Spen <- array(0,dim=c(n,n,p)) # store smoother matrices in an array
for(j in 1:p){
  
  B <- splineDesign(knots = urep, x = X[,j], ord = 3 + 1)
  Spen[,,j] <- B %*% solve(t(B) %*% B + lam * Om) %*% t(B)
  
}

# center the response and obtain the backfitting estimates
Ycent <- Y - mean(Y)
M <- backfit(Ycent,Spen)

par(mfrow = c(2,4), mar = c(2.1,2.1,1.1,1.1),oma = c(0,0,2,0))
for(j in 1:p){
  
  Yj <- Ycent - apply(M[,-j],1,sum)
  plot(Yj ~ X[,j],col = "gray")
  lines(M[order(X[,j]),j]~sort(X[,j]), col = rgb(0,0,.545))
  
}

Backfitting estimators of additive components using penalized spline smoothers
Code
h <- 0.5
Snw <- array(0,dim=c(n,n,p)) # store smoother matrices in an array
for(j in 1:p){
  
  
    Sj <- dnorm(outer(X[,j],X[,j],"-")/h)
    Sj <- Sj / apply(Sj,2,sum)
    Snw[,,j] <- Sj
  
}

# center the response and obtain the backfitting estimates
Ycent <- Y - mean(Y)
M <- backfit(Ycent,Snw)

par(mfrow = c(2,4), mar = c(2.1,2.1,1.1,1.1),oma = c(0,0,2,0))
for(j in 1:p){
  
  Yj <- Ycent - apply(M[,-j],1,sum)
  plot(Yj ~ X[,j],col = "gray")
  lines(M[order(X[,j]),j]~sort(X[,j]), col = rgb(0,0.545,0))
  
}

Backfitting estimators of additive components using Nadaraya-Watson smoothers

Note that the backfitting algorithm only returns the values of the estimated additive components at the design points, that is at the observed values of the predictors.

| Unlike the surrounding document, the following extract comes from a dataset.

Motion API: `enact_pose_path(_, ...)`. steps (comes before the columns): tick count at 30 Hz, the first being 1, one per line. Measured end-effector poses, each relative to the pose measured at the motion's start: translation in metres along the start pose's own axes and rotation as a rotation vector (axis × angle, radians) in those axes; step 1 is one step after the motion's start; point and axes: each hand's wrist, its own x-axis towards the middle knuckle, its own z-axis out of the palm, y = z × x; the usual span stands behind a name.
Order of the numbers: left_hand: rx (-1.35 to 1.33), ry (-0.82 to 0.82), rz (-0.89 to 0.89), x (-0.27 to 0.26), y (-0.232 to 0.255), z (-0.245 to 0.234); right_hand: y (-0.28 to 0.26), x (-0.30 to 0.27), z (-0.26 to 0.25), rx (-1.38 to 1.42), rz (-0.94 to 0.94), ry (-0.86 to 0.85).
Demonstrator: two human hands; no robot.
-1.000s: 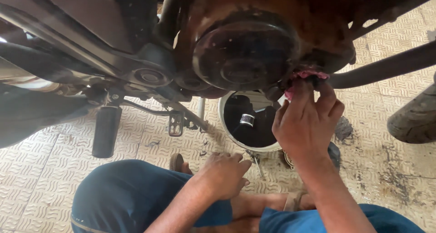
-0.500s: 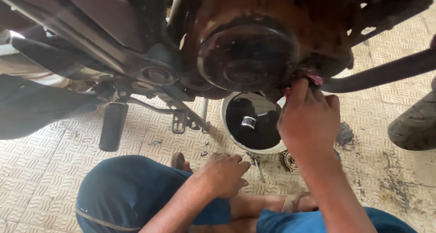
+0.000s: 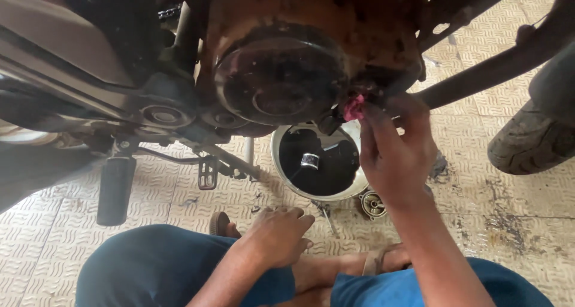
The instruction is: The person wipes the motorcycle engine with a cloth and removes the oil filter cover. They wipe the cover and the filter housing, then clean the filter cover and its components with the cloth before holding the cover up.
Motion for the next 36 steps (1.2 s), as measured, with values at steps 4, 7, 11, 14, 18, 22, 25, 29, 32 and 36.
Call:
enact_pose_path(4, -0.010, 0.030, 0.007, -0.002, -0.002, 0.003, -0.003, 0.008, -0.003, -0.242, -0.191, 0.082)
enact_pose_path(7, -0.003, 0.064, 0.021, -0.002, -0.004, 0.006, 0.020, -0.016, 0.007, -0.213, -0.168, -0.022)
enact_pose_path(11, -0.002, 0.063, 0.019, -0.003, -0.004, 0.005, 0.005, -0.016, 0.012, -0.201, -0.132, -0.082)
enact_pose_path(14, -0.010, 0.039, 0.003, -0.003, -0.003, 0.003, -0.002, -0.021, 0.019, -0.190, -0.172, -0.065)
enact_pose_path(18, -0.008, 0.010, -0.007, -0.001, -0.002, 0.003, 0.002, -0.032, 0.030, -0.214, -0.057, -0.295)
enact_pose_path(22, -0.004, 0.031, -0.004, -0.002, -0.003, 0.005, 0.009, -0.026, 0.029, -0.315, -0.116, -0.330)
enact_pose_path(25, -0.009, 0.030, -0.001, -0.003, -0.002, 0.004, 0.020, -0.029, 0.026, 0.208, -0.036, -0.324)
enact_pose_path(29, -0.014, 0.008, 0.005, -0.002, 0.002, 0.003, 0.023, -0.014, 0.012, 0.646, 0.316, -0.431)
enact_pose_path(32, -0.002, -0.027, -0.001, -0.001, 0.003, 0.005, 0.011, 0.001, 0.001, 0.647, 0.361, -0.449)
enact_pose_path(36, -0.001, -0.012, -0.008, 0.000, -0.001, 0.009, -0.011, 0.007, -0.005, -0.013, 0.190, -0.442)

In order to evaluate an estimated additive component \(\hat m_j\) at a value \(x\) which is not a design point, one can re-apply the univariate smoother corresponding to the smoother matrix \(\mathbf{S}_j\) to the data points \((x_{1j},\hat Y_{1j}),\dots,(x_{nj},\hat Y_{nj})\), where \(\hat Y_{1j},\dots,\hat Y_{nj}\) are the entries of the vector \(\mathbf{Y}- \sum_{k\neq j}\hat{\mathbf{m}}_k\).

Note that one may construct the smoother matrix differently for each \(j\). For example, in the case of spline smoothing one might, for each predictor, position the knots at equally spaced quantiles of the observed values, resulting in a different set of knots for each \(j\).